►

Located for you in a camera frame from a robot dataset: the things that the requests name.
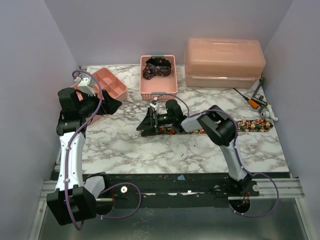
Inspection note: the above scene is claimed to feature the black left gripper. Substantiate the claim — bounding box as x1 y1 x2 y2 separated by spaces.
78 89 122 118

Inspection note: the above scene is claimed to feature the colourful faces patterned tie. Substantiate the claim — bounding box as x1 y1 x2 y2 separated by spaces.
140 119 275 137

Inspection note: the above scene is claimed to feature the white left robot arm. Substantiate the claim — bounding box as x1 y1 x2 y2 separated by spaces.
46 87 122 226

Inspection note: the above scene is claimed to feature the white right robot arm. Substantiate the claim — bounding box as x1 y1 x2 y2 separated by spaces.
136 99 252 196

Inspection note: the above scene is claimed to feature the pink divided organizer tray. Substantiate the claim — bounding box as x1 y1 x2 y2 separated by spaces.
69 68 129 125

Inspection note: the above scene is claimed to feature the pink plastic basket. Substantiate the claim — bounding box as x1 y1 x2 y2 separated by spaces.
139 55 178 101

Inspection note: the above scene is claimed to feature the dark floral tie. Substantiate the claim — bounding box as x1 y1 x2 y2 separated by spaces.
142 57 172 80

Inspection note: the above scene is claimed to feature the large pink storage box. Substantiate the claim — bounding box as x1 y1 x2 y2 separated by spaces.
184 38 266 89

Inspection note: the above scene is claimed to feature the orange black tool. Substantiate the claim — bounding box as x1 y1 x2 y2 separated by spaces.
233 77 267 113

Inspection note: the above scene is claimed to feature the white plastic fixture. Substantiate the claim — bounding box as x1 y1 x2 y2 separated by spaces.
260 104 279 122

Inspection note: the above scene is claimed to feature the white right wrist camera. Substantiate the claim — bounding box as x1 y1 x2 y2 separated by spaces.
149 97 160 114

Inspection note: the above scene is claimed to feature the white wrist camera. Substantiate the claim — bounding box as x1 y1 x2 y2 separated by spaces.
149 97 160 114
77 77 95 96

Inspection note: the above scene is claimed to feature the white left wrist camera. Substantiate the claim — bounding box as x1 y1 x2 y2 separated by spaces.
77 77 95 96

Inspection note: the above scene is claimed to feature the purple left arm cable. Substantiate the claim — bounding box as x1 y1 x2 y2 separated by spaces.
63 69 142 231

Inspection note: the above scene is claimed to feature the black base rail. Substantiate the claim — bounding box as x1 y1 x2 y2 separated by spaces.
98 173 260 209

◄

- [Work item]
Please retype the listing in full, exactly as given, and skip every image.

- [Result of the task]
Located for you in a camera frame from a robot dataset: the things that the requests name.
Inspection note: the above scene is claimed to feature the black left gripper. Substantiate the claim — bounding box as x1 y1 x2 y2 separated by spaces.
78 89 122 118

Inspection note: the above scene is claimed to feature the colourful faces patterned tie. Substantiate the claim — bounding box as x1 y1 x2 y2 separated by spaces.
140 119 275 137

Inspection note: the above scene is claimed to feature the white left robot arm. Substantiate the claim — bounding box as x1 y1 x2 y2 separated by spaces.
46 87 122 226

Inspection note: the above scene is claimed to feature the white right robot arm. Substantiate the claim — bounding box as x1 y1 x2 y2 separated by spaces.
136 99 252 196

Inspection note: the above scene is claimed to feature the pink divided organizer tray. Substantiate the claim — bounding box as x1 y1 x2 y2 separated by spaces.
69 68 129 125

Inspection note: the above scene is claimed to feature the pink plastic basket. Substantiate the claim — bounding box as x1 y1 x2 y2 separated by spaces.
139 55 178 101

Inspection note: the above scene is claimed to feature the dark floral tie. Substantiate the claim — bounding box as x1 y1 x2 y2 separated by spaces.
142 57 172 80

Inspection note: the above scene is claimed to feature the large pink storage box. Substantiate the claim — bounding box as x1 y1 x2 y2 separated by spaces.
184 38 266 89

Inspection note: the above scene is claimed to feature the orange black tool. Substantiate the claim — bounding box as x1 y1 x2 y2 separated by spaces.
233 77 267 113

Inspection note: the above scene is claimed to feature the white plastic fixture. Substantiate the claim — bounding box as x1 y1 x2 y2 separated by spaces.
260 104 279 122

Inspection note: the above scene is claimed to feature the white right wrist camera. Substantiate the claim — bounding box as x1 y1 x2 y2 separated by spaces.
149 97 160 114

Inspection note: the above scene is claimed to feature the white wrist camera. Substantiate the claim — bounding box as x1 y1 x2 y2 separated by spaces.
149 97 160 114
77 77 95 96

Inspection note: the above scene is claimed to feature the white left wrist camera. Substantiate the claim — bounding box as x1 y1 x2 y2 separated by spaces.
77 77 95 96

Inspection note: the above scene is claimed to feature the purple left arm cable. Substantiate the claim — bounding box as x1 y1 x2 y2 separated by spaces.
63 69 142 231

Inspection note: the above scene is claimed to feature the black base rail. Substantiate the claim — bounding box as x1 y1 x2 y2 separated by spaces.
98 173 260 209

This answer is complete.